Nuclear Regulatory Commission spending from its Nuclear Waste Fund balance slipped below $100 in February, according to the agency’s monthly report to Congress.
The outlay of $97 for unspecified program planning and support left the agency with a balance of $430,881 from the fund intended to pay for federal disposal of high-level radioactive waste from defense nuclear operations and spent fuel from commercial nuclear power plants.
The NRC is the adjudicator for the Department of Energy’s 2008 license application for a deep geologic repository under Yucca Mountain, Nev. The Obama administration defunded that proceeding in 2010, freezing licensing for a decade and counting.
However, a federal appeals court in August 2013 ordered the Nuclear Regulatory Commission to resume work on the license application. At the time, the NRC had just over $13.5 million from the Nuclear Waste Fund. As of Feb. 29, it had spent $13.1 million of that. The primary expense was nearly $8.4 million to complete a safety evaluation report for the license application, followed by over $1.5 million on a supplement to the environmental impact statement on licensing and $1.1 million to load documents from the proceeding into the NRC’s public documents database.
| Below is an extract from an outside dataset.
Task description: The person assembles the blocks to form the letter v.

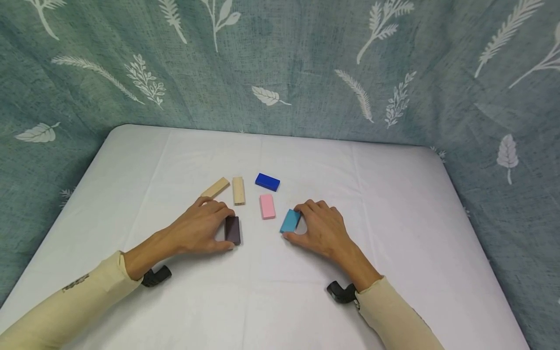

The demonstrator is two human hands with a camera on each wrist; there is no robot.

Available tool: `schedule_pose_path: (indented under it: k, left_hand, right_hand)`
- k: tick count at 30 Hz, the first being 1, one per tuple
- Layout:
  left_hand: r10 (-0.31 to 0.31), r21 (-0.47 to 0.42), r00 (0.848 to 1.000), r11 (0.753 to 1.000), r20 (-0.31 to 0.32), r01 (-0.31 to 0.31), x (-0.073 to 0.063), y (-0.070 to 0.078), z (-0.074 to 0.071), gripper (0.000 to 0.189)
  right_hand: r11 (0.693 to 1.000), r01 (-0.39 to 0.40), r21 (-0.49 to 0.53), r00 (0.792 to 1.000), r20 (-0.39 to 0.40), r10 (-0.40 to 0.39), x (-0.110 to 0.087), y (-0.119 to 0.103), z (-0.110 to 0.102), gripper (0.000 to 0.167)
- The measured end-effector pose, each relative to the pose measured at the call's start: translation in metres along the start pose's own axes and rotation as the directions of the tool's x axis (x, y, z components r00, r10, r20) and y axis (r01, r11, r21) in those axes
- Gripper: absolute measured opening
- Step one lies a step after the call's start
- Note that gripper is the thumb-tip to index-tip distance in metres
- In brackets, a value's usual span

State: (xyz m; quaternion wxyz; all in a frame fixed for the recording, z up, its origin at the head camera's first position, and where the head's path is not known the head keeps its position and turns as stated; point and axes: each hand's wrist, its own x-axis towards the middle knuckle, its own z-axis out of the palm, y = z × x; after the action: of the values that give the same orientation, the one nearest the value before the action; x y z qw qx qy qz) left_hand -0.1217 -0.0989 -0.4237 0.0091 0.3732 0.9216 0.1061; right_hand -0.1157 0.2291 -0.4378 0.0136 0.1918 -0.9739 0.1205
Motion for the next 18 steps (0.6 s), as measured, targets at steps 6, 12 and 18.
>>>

Spending over the past year has dropped to at most a few hundred dollars per month, suggesting the NRC balance could be stretched out indefinitely.
Congress would have to appropriate more money for the NRC. The Trump administration tried in three successive budget cycles asked for money from the fund to resume licensing for Yucca Mountain at the Energy Department and Nuclear Regulatory Commission, but was rebuffed each time on Capitol Hill. The White House has changed tack for the upcoming fiscal 2021, asking for $27.5 million at DOE for a separate program focused on interim storage of used nuclear fuel. The NRC would get nothing from the Nuclear Waste Fund in this plan.
Within the $430,881 balance, the agency has committed $8,097 to pay for contracts with the Center for Nuclear Waste Regulatory Analyses.